Howden agrees that discussing off-job safety has the potential to improve the reputation of safety and health and reduce negative associations.
"It's about skill building," he says. "We're doing general safety awareness building, with the hope that people will see safety as something relevant to them rather than something forced on them. Our intention is that they see safety as useful."
He also believes providing home advice can improve wider engagement, but it has to be at the right time and delivered in the right way to the right people. "There is the 'butt out of my private life' school of thought and the other approach of 'all information is of interest, please tell me more'. For this reason, I'm mindful to keep the frequency and content useful but lightweight."
Some initiatives have worked better than others. The most successful was a first aid course aimed at off-job use. "It was voluntary, onsite, on paid-for time and only short (an hour), and the trainer was good at his job," Howden says. The brief was not an appointed person course. "It was purely about what to do if you come across a friend or family member choking or with a problem requiring CPR [cardiopulmonary resuscitation] -- take these tips with you and maybe one day you'll help someone.
"We were very clear it was not work, but it was paid for by work, was time away from the desk and was clearly instantly relevant to daily life. The take-up was 80% and feedback was very positive.

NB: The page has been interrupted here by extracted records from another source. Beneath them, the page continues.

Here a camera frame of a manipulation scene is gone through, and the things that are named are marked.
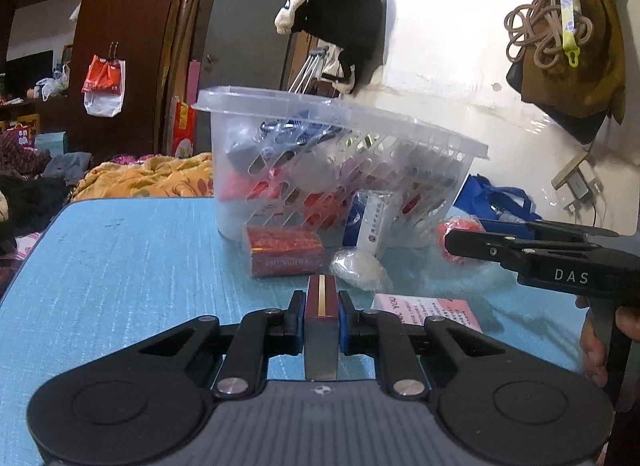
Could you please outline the maroon gold slim box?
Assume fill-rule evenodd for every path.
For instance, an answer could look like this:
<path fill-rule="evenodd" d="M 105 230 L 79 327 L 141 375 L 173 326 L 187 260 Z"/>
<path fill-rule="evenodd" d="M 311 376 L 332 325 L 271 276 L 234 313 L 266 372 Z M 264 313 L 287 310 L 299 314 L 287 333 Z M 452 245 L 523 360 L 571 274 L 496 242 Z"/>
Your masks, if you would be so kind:
<path fill-rule="evenodd" d="M 311 382 L 337 379 L 337 289 L 332 275 L 312 275 L 308 281 L 304 326 L 305 378 Z"/>

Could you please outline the blue shopping bag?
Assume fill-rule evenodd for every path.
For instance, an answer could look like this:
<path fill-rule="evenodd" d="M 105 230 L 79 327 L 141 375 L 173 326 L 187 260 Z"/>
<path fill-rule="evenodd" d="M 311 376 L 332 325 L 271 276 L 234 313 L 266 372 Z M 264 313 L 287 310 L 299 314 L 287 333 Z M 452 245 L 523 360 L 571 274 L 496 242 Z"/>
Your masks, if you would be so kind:
<path fill-rule="evenodd" d="M 526 223 L 541 221 L 523 189 L 495 186 L 483 175 L 469 175 L 454 207 L 477 218 L 488 233 L 533 239 Z"/>

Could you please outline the red ball in plastic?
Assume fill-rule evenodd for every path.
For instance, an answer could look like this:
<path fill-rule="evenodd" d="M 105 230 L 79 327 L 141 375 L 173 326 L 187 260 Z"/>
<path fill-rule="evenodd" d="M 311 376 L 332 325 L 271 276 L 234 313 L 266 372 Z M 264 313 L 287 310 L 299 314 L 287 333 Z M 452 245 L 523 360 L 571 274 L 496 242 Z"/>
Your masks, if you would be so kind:
<path fill-rule="evenodd" d="M 452 217 L 434 227 L 433 237 L 442 259 L 451 264 L 465 265 L 470 261 L 466 246 L 473 239 L 469 233 L 484 232 L 477 218 Z"/>

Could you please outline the pink paper card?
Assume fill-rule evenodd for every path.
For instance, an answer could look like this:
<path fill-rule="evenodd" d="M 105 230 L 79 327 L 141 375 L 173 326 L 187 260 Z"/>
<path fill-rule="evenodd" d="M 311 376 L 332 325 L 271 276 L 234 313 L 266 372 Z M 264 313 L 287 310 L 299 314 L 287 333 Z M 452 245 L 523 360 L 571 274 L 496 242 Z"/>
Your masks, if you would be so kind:
<path fill-rule="evenodd" d="M 371 308 L 394 313 L 401 322 L 408 325 L 424 324 L 431 316 L 446 317 L 476 331 L 482 332 L 477 318 L 469 304 L 461 299 L 442 299 L 416 296 L 384 295 L 373 297 Z"/>

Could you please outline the brown hanging bag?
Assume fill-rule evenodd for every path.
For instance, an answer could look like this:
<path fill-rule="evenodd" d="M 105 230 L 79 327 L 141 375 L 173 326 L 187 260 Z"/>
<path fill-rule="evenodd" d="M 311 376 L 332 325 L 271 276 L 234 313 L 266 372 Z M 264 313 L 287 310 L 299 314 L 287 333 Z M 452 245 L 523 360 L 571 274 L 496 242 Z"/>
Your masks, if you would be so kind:
<path fill-rule="evenodd" d="M 625 47 L 616 0 L 533 0 L 503 19 L 506 81 L 582 144 L 623 122 Z"/>

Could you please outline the clear plastic wrapped bundle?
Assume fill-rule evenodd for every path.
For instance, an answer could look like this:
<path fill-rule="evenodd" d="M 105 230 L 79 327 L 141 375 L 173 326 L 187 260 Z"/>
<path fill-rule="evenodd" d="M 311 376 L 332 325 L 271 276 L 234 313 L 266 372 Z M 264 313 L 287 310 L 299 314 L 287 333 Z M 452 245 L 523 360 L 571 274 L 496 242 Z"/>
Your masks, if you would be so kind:
<path fill-rule="evenodd" d="M 360 249 L 342 249 L 332 258 L 329 269 L 352 287 L 370 293 L 388 293 L 393 283 L 382 263 L 369 252 Z"/>

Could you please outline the red cigarette box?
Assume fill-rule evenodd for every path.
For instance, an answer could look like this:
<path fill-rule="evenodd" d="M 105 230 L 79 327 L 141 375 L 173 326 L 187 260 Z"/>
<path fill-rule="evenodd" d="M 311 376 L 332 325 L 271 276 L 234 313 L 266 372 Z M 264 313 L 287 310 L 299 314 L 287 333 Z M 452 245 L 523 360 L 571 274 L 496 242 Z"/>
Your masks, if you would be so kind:
<path fill-rule="evenodd" d="M 320 237 L 303 227 L 247 226 L 243 246 L 253 277 L 316 274 L 324 262 Z"/>

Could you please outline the white blue tube box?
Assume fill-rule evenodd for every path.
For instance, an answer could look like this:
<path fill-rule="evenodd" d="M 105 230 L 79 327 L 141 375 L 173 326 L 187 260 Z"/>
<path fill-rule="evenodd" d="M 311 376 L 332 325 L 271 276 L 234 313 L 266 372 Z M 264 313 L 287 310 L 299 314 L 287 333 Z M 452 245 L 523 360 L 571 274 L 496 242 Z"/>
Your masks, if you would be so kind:
<path fill-rule="evenodd" d="M 342 245 L 379 258 L 386 247 L 386 238 L 398 208 L 398 196 L 395 193 L 360 189 L 352 197 Z"/>

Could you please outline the orange floral blanket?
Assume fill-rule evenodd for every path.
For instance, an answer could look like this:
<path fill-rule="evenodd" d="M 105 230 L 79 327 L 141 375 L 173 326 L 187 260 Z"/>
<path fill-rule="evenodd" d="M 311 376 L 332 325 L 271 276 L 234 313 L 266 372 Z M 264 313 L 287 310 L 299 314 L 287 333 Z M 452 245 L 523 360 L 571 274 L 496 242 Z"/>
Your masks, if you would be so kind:
<path fill-rule="evenodd" d="M 101 163 L 75 186 L 70 201 L 107 198 L 177 198 L 214 196 L 211 153 L 179 159 L 153 156 L 141 163 Z"/>

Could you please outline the dark purple clothes pile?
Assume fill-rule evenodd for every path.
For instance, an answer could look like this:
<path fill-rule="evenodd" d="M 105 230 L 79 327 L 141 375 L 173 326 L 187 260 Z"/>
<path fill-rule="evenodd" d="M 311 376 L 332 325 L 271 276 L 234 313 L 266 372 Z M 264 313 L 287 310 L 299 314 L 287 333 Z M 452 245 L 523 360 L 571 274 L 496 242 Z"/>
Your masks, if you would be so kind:
<path fill-rule="evenodd" d="M 1 256 L 17 249 L 17 238 L 44 231 L 65 206 L 65 180 L 45 177 L 48 152 L 18 143 L 14 133 L 1 134 Z"/>

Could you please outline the white plastic basket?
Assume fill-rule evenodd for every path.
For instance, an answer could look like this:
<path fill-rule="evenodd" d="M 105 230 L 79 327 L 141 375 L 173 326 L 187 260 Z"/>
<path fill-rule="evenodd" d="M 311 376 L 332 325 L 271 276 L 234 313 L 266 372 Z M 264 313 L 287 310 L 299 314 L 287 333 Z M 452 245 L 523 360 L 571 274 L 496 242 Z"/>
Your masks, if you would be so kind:
<path fill-rule="evenodd" d="M 352 199 L 373 189 L 401 199 L 390 246 L 421 248 L 488 156 L 457 132 L 336 98 L 215 86 L 195 107 L 210 117 L 216 224 L 230 241 L 299 226 L 338 246 Z"/>

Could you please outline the orange white plastic bag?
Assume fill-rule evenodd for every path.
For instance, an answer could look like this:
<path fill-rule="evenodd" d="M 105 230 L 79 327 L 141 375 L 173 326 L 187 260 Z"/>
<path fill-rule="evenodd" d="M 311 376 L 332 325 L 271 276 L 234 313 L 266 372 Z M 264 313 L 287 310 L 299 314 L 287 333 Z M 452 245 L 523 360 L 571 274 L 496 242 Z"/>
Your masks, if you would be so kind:
<path fill-rule="evenodd" d="M 126 92 L 126 62 L 93 56 L 81 89 L 89 116 L 113 118 L 122 111 Z"/>

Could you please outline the white black hanging jacket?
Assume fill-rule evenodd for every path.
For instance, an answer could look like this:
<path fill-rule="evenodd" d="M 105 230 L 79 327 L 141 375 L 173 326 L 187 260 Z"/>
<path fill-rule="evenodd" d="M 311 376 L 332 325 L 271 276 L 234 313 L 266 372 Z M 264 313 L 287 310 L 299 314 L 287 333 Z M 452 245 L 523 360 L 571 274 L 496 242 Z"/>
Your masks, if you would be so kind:
<path fill-rule="evenodd" d="M 285 0 L 274 26 L 279 34 L 303 31 L 328 44 L 322 78 L 349 94 L 373 56 L 383 10 L 383 0 Z"/>

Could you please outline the dark wooden wardrobe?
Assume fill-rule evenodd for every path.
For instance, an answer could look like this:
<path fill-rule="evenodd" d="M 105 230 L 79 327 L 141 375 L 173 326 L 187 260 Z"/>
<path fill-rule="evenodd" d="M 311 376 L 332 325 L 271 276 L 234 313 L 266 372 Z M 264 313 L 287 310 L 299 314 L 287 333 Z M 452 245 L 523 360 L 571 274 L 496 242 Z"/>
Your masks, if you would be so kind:
<path fill-rule="evenodd" d="M 9 46 L 16 11 L 47 0 L 1 0 L 1 46 Z M 66 96 L 37 106 L 44 133 L 64 132 L 71 151 L 97 160 L 146 155 L 160 147 L 160 108 L 180 0 L 82 0 Z M 126 62 L 122 111 L 113 118 L 86 113 L 81 88 L 93 56 Z"/>

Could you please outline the wall power strip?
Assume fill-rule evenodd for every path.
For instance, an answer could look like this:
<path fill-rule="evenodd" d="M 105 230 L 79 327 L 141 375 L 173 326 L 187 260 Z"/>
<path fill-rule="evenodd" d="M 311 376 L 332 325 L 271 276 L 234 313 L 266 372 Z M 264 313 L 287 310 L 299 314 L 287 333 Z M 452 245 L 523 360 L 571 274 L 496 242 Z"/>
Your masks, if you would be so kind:
<path fill-rule="evenodd" d="M 560 206 L 572 215 L 582 207 L 597 208 L 598 197 L 603 191 L 590 152 L 572 158 L 551 180 L 551 186 Z"/>

Everyone who attended waxed lyrical about how great it was and urged us to do it again."
Howden says a successful course resonates with the attendees and sparks their imagination, so they feel they could use the content to make a difference. "The first aid course came from the CSR [corporate social responsibility] team rather than from the safety side. But there was still an assumption by some that we were training people to function on site. So we did reiterate that they were not now expected to be first aiders at work; we've already got first aiders."
Home safety initiatives can also help forge common ground between management and unions. "We've seen companies turn around their culture by making an off-job safety effort," says Wilson. "They were at loggerheads inside the plant, but an initiative outside the plant that's not a union programme and not a management programme provides a shared goal and is a great leveller. Whether you're the CEO or the cleaner, if you've got teenage kids driving cars, you're worried about them."
The recent RoSPA call to action, together with the current focus of the HSE and IOSH on collaboration with partners, should provide a wake-up call to employers and occupational safety and health practitioners who may have overlooked off-job safety in the past. "It would be good to get more cross-collaboration and awareness," says Hughes.
Such an approach would fit well with the HSE's Helping Great Britain Work Well strategy, one theme of which is to "promote broader ownership of health and safety in Great Britain". It would also be in line with IOSH's own WORK 2022 strategy and its three interlinked programmes of delivery: to enhance, collaborate and influence. "We already collaborate with RoSPA, but maybe there is more we could do on the influence side," says Hughes. "If you regularly attend a branch or volunteer perhaps, you could consider a home safety event for members."